### Exercise details
The expected output is exactly the lines below, starting at the line with "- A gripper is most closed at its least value" and ending at the line with "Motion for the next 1", both included; no other line belongs in it.

### Source records
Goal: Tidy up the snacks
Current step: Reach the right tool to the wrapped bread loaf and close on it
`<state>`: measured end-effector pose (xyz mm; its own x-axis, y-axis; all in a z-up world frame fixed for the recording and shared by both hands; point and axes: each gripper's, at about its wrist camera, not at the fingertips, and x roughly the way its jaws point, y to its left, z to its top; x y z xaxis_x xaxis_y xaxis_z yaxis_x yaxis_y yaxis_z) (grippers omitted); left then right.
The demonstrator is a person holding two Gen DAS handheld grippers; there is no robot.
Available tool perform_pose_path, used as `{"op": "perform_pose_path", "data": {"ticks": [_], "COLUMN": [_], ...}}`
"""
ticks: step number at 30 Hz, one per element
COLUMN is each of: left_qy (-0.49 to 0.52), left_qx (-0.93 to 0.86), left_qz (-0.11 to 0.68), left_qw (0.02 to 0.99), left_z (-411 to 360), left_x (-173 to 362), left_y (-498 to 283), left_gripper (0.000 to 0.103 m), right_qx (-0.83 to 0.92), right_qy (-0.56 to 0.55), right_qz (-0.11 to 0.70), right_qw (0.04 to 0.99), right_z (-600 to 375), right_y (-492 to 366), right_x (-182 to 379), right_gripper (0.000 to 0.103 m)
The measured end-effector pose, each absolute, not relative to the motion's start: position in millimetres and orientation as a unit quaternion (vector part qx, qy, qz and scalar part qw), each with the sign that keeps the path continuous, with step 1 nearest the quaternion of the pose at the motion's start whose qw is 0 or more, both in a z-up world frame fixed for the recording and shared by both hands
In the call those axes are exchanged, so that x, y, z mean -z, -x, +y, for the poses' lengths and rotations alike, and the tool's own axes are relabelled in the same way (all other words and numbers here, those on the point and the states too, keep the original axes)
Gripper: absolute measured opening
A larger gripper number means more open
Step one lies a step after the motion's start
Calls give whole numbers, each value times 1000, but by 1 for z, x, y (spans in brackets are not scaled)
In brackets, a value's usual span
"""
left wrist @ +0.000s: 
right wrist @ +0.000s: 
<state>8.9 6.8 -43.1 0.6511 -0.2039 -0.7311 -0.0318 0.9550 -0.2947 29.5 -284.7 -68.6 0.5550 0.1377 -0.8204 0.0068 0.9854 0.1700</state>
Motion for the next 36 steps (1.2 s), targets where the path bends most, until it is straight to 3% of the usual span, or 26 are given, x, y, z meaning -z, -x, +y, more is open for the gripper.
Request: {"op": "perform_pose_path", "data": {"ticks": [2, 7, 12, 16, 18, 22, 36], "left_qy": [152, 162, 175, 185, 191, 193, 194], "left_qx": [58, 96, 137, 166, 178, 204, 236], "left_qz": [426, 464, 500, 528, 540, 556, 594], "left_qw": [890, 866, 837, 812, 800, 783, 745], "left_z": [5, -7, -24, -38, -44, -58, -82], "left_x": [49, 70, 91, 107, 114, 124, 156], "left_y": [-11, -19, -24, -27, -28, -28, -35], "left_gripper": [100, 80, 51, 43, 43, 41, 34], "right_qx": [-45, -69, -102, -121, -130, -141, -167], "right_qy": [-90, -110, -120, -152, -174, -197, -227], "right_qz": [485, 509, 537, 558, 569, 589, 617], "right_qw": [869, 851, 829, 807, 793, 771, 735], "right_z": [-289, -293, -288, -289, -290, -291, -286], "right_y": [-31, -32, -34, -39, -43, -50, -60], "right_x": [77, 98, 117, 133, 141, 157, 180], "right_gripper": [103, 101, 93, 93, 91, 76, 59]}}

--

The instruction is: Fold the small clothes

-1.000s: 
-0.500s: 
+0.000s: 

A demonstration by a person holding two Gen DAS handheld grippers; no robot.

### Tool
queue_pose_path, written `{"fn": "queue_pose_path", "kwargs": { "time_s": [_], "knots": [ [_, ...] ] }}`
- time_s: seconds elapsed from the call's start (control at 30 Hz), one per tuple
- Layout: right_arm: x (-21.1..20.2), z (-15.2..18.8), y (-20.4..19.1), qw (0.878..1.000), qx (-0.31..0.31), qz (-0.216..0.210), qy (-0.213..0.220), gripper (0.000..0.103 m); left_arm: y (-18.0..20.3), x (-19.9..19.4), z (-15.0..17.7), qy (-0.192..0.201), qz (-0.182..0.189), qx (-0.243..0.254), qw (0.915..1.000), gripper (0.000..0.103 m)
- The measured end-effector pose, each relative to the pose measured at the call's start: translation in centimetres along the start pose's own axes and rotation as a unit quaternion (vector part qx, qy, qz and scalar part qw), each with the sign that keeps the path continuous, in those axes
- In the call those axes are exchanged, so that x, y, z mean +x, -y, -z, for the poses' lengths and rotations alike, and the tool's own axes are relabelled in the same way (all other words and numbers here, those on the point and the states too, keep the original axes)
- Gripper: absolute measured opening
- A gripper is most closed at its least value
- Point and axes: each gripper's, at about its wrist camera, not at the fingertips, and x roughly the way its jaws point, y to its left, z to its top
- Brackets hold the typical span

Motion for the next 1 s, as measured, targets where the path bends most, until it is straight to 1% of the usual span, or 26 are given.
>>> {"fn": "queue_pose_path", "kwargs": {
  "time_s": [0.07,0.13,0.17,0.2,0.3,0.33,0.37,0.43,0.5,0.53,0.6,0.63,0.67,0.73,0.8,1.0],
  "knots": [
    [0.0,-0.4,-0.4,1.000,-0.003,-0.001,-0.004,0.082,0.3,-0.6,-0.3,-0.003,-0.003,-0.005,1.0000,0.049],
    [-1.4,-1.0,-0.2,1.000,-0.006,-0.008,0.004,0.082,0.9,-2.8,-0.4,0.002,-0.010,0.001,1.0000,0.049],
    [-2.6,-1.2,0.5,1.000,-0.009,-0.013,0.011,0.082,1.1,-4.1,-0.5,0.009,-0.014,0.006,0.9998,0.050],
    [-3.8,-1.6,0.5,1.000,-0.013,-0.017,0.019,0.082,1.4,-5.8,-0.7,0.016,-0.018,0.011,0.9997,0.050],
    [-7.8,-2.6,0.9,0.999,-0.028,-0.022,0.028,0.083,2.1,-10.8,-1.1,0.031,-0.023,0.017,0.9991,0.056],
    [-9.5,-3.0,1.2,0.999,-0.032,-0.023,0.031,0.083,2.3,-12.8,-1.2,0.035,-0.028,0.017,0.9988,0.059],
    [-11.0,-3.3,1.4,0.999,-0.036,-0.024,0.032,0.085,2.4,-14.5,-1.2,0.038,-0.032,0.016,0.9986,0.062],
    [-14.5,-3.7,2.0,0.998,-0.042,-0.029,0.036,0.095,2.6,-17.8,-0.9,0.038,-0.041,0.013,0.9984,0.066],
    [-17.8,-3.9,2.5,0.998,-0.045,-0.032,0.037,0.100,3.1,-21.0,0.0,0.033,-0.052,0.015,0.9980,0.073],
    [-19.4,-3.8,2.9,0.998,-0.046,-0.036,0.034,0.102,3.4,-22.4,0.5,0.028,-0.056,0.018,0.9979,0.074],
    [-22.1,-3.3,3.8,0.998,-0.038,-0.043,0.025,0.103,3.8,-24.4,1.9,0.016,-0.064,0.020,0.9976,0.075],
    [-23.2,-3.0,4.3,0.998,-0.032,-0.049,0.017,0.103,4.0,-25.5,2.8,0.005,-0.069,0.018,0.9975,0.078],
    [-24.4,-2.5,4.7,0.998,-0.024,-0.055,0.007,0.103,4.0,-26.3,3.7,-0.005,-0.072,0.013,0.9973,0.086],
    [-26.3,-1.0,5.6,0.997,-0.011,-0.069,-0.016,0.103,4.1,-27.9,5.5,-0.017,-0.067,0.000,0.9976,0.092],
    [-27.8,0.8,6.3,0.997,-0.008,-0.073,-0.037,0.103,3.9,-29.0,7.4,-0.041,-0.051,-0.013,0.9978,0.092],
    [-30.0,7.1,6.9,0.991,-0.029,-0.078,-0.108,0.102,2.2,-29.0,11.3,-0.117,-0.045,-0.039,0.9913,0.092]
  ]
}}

### Response area
- A gripper is most closed at its least value
- Point and axes: each gripper's, at about its wrist camera, not at the fingertips, and x roughly the way its jaws point, y to its left, z to its top
- Brackets hold the typical span

Motion for the next 1 s, as measured, targets where the path bends most, until it is straight to 1% of the usual span, or 26 are given.

The output is complete, and nothing more is needed.